Saturday, July 8, 2017

How Cats and Cows Protect Farm Children from Asthma #Science #Health #Environment


Milking cow (stock image).

Credit: © Ror / Fotolia

Note:  is there seriously anyone on the planet who would not know what this kid is doing?


It is a known fact that microbes on farms protect children from asthma and allergies. But even non-microbial molecules can have a protective effect: Immunologists from the University of Zurich have shown that a sialic acid found in farm animals is effective against inflammation of lung tissue. This study opens up a wide variety of perspectives for the prevention of allergies.

Science Daily:  How cats and cows protect farm children from asthma

While asthma hasn't been such a big deal in my adult life, it plagued me as a child.  I know some of you have a hell of a time with it and know well the sensation of not being able to get enough air.

Note: my asthma disappeared quickly after leaving Australia while I had been getting adrenalin injections for it as early as eighteen months when I was there.  In the Army, some Dagwood said, "Asthma is incurable."

Those are the kinds of moments in which the temptation is to unload, "Hey, Doctor fucking Kildare, did I not tell you what just happened.  Consider opening your eyes or moving your cracker ass back to Oklahoma."


More and more people suffer from allergies and asthma. In the past decades, these diseases have massively increased in industrialized countries. Today, about 30 percent of children have allergies -- with the exception of farm children. Among farm children, the disease is increasing less dramatically than in the case of their friends who live in the same village, but not on a farm. Microbes that occur in higher amounts and greater diversity on farms protect farm children from allergies and asthma. An environment that is not highly hygienic has a positive effect on the development of the immune system as it learns not to react to harmless materials as is the case with allergies.

- SD

That seems to be counterintuitive relative to the general perception in America particularly where everything must be hypoallergenic for health.  Well, apparently not since the obsessive drive toward an antiseptic environment doesn't seem to have a positive result since the immune system won't develop in the same way.
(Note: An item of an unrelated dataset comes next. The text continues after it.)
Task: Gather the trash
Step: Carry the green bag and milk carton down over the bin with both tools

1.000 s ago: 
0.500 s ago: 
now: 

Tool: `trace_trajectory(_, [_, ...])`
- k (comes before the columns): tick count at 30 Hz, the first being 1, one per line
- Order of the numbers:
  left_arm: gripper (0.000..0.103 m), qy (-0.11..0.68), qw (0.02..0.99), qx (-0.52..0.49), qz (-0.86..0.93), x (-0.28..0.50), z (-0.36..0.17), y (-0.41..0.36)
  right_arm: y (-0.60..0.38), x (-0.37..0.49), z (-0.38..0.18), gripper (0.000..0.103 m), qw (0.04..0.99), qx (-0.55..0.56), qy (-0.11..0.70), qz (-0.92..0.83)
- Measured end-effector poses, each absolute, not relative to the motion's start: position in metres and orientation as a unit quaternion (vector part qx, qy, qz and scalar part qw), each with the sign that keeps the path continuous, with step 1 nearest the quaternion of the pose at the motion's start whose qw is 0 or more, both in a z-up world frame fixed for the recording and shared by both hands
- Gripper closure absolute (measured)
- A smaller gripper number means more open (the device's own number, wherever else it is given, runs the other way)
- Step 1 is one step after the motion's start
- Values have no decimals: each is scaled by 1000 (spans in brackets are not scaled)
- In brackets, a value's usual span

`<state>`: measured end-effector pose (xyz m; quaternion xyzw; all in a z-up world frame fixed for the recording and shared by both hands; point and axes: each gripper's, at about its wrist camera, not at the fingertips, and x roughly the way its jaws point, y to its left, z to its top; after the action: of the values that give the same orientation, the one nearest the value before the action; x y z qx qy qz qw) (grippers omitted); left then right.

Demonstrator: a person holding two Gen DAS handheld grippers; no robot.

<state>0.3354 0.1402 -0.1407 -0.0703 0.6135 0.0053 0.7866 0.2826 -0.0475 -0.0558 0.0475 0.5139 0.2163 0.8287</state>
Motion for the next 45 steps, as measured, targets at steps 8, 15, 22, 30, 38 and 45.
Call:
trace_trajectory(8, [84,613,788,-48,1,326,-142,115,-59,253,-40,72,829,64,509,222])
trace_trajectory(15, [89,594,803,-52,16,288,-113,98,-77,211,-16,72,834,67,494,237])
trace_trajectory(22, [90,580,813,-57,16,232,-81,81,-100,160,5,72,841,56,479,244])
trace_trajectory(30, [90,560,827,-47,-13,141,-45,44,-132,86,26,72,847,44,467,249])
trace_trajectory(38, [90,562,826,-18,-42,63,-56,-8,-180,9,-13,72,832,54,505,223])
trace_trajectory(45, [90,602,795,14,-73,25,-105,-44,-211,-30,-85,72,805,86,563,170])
Not only microbes protect against asthma evidently, but also farm animals: Petting cats and cows and drinking farm milk can also prevent asthma, as the team of researchers headed up by Remo Frei of the Swiss Institute of Allergy and Asthma Research from the University of Zurich in cooperation with the Center for Allergy Research and Education (CK-CARE) in Davos and the Children's Hospital of Eastern Switzerland in St. Gallen: "Early childhood contact with animals and the consumption of food of animal origin seems to regulate the inflammatory reactions of the immune system," says immunologist Frei. His study shows that a non-microbial substance, a sialic acid, is responsible for this mechanism. This substance is wide spread in vertebrates -- and therefore in many farm animals -- but missing in the human organism: N-Glycolylneuraminic acid (Neu5Gc).

- SD

The interested student is invited to review the article but it concludes with the need for more research into the chemicals listed above rather than offering of some type of magic sprayer so city kids can get the same benefit.

However, conceivably it will at some point.